Should you not use the AWS CloudFormation template the following Jira config files might be interesting for you.

The database config dbconfig.xml of Jira is autogenerated by the AWS CloudFormation template.

<?xml version="1.0" encoding="UTF-8"?>

<jira-database-config>
  <name>defaultDS</name>
  <delegator-name>default</delegator-name>
  <database-type>postgres72</database-type>
  <schema-name>public</schema-name>
  <jdbc-datasource>
    <url>jdbc:postgresql://jiradb.c23e.us-west-2.rds.amazonaws.com:5432/jira</url>
    <username>atljira</username>
    <password>Password123</password>
    <driver-class>org.postgresql.Driver</driver-class>

    <pool-min-size>20</pool-min-size>
    <pool-max-size>20</pool-max-size>
    <pool-min-idle>10</pool-min-idle>
    <pool-max-idle>20</pool-max-idle>

    <pool-max-wait>10000</pool-max-wait>
    <validation-query>select 1</validation-query>
    <time-between-eviction-runs-millis>60000</time-between-eviction-runs-millis>
    <min-evictable-idle-time-millis>180000</min-evictable-idle-time-millis>
    <pool-remove-abandoned>true</pool-remove-abandoned>
    <pool-remove-abandoned-timeout>60</pool-remove-abandoned-timeout>
    <pool-test-while-idle>true</pool-test-while-idle>
    <pool-test-on-borrow>false</pool-test-on-borrow>
  </jdbc-datasource>
</jira-database-config>

This is a reflection of what we entered during the CloudFormation setup (defaults).

Same goes for the setenv.sh which is also auto generated and sets 12 GB of memory on each cluster node. Leaving 4 GB of memory free to the system for background tasks.

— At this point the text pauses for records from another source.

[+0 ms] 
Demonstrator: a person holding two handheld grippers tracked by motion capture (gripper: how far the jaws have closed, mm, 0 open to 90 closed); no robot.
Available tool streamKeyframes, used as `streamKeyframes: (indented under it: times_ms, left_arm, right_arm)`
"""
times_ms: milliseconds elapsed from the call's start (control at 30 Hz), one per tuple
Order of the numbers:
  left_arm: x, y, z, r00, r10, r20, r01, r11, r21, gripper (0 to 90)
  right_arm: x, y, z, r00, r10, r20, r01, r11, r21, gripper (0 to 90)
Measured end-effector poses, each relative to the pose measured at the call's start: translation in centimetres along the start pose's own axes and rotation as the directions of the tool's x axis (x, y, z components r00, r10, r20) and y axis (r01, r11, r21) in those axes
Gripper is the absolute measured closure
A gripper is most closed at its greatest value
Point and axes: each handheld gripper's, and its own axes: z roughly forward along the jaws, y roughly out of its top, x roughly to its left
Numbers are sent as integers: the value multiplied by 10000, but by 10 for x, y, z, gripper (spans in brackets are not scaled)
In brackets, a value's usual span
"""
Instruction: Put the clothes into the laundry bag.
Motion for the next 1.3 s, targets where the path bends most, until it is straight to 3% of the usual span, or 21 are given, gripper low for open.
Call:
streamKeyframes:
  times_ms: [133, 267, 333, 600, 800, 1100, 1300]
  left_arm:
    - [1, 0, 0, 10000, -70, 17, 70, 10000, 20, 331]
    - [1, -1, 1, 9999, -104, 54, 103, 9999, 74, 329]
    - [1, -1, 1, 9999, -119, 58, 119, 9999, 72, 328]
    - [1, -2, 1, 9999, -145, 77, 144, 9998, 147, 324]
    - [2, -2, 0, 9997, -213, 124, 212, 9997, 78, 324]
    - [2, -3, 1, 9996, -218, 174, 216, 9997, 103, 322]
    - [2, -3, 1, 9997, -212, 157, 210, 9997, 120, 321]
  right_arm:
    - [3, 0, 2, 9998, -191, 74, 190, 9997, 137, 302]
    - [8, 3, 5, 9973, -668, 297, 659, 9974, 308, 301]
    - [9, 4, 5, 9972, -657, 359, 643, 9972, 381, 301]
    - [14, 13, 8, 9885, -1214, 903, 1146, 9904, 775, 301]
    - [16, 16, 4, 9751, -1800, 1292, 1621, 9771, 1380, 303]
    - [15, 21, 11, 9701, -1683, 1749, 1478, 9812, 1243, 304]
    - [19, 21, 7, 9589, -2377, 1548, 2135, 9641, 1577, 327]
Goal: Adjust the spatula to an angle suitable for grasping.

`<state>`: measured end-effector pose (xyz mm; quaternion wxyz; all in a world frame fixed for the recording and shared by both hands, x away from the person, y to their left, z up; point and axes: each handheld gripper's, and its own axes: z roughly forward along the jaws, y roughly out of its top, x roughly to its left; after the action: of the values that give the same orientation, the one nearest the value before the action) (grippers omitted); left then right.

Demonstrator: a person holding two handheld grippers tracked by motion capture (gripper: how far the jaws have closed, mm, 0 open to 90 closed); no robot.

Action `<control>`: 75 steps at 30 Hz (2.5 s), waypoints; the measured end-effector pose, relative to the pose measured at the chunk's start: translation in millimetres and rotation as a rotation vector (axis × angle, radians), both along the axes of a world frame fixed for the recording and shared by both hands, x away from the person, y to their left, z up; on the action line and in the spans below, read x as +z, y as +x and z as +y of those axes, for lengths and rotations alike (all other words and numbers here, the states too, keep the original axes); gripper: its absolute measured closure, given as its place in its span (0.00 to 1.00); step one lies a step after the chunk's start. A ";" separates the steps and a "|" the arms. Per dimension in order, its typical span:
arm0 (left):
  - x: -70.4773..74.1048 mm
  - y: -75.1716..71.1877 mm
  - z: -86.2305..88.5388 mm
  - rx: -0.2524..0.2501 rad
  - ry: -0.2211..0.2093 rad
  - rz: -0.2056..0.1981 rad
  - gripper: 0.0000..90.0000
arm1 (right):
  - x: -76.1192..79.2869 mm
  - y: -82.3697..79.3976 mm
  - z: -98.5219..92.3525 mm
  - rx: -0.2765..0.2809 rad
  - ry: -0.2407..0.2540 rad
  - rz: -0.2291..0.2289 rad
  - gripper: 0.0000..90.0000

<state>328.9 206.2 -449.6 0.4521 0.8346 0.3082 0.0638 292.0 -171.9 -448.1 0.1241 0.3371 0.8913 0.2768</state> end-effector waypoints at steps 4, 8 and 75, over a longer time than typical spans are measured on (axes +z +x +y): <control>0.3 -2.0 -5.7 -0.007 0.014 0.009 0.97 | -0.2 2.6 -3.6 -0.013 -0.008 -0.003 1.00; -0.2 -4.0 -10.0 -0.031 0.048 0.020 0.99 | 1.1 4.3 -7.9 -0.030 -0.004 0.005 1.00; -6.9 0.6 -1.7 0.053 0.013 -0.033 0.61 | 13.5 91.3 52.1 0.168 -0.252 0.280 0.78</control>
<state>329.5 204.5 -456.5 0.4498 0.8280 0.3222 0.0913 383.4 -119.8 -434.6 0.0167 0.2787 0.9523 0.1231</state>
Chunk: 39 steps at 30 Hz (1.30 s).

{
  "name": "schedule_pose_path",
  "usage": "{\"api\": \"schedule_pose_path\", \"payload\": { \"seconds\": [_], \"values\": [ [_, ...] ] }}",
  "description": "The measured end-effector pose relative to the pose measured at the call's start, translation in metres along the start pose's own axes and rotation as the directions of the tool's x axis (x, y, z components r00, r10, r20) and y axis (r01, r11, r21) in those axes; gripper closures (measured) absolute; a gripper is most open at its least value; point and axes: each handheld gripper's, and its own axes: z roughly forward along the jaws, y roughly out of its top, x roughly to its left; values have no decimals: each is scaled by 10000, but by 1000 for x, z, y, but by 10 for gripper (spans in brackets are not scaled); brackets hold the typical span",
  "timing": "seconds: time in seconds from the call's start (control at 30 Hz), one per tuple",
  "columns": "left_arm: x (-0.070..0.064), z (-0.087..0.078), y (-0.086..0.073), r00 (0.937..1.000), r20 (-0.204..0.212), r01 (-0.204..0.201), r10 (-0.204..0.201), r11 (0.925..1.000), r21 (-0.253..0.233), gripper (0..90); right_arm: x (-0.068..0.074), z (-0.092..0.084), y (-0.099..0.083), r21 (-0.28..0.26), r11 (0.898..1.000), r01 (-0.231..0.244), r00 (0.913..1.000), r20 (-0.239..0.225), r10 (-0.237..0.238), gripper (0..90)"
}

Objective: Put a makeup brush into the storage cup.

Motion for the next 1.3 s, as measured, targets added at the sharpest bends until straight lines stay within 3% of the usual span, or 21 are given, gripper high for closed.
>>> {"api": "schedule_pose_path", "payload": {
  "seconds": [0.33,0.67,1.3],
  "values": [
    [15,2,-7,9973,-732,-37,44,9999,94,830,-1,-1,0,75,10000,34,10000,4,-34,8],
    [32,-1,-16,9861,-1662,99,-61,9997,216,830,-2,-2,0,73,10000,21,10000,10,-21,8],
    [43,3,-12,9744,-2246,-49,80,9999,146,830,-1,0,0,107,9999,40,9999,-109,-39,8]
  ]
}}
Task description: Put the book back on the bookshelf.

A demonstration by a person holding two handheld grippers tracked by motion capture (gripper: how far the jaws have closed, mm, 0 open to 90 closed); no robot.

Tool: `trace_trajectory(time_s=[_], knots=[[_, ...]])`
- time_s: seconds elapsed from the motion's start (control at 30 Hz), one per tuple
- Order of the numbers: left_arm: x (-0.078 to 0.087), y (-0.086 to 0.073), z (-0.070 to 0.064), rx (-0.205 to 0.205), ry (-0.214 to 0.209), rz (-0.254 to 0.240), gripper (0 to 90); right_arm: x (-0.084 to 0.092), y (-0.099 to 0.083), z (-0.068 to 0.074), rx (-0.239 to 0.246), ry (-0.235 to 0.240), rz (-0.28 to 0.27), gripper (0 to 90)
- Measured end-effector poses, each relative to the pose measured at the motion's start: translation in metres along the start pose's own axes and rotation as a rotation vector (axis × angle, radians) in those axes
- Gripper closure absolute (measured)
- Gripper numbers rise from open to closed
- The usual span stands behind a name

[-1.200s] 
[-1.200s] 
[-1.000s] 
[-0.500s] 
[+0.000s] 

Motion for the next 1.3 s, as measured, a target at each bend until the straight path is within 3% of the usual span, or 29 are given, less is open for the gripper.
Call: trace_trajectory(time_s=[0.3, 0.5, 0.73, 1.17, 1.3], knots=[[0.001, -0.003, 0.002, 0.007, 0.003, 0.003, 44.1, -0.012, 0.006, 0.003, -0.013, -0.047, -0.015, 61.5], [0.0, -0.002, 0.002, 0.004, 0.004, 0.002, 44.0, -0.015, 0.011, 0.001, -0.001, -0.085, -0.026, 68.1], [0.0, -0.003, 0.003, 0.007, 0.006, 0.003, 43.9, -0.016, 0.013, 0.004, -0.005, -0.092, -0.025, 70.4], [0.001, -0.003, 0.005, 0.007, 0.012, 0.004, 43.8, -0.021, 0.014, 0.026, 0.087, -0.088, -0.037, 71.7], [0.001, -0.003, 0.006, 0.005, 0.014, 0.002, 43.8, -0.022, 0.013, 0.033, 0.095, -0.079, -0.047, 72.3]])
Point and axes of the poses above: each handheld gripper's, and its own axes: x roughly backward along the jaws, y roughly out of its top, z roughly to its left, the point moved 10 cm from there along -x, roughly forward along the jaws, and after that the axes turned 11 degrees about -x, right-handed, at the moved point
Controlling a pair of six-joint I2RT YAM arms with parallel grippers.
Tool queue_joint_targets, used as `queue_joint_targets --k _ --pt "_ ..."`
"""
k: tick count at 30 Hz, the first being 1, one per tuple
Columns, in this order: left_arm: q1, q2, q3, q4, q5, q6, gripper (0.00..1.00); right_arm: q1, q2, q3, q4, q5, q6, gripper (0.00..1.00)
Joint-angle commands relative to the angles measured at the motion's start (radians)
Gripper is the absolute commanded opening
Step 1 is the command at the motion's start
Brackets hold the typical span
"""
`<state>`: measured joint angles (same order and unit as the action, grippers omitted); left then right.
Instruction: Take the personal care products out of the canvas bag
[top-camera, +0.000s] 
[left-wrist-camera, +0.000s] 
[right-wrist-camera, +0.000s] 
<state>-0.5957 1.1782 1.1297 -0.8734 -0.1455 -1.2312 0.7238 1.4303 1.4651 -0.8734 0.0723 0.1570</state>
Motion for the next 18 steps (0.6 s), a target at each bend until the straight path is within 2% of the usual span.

JVM_SUPPORT_RECOMMENDED_ARGS="-XX:+ExplicitGCInvokesConcurrent -XX:ReservedCodeCacheSize=512M"
#  You can use variable below to modify garbage collector settings.
#  For Java 8 we recommend default settings
#  For Java 11 and relatively small heaps we recommend: -XX:+UseParallelGC
#  For Java 11 and larger heaps we recommend: -XX:+UseG1GC -XX:+ExplicitGCInvokesConcurrent
JVM_GC_ARGS="-XX:+ExplicitGCInvokesConcurrent"
# The following 2 settings control the minimum and maximum given to the JIRA Java virtual machine. 
JVM_MINIMUM_MEMORY="12288m"
JVM_MAXIMUM_MEMORY="12288m"
# The following setting configures the size of JVM code cache. 
# A high value of reserved size allows Jira to work with more installed apps.
JVM_CODE_CACHE_ARGS="-XX:InitialCodeCacheSize=32m -XX:ReservedCodeCacheSize=512m"


Summary

To summarize - your Jira instance should be up-to-date to run versions that include performance optimizations for customfields. This means running Jira 8.13+ and Customfield Editor for Jira 2.9.1+.

Lastly make sure your Jira instance meets the correct size recommendations of Atlassian.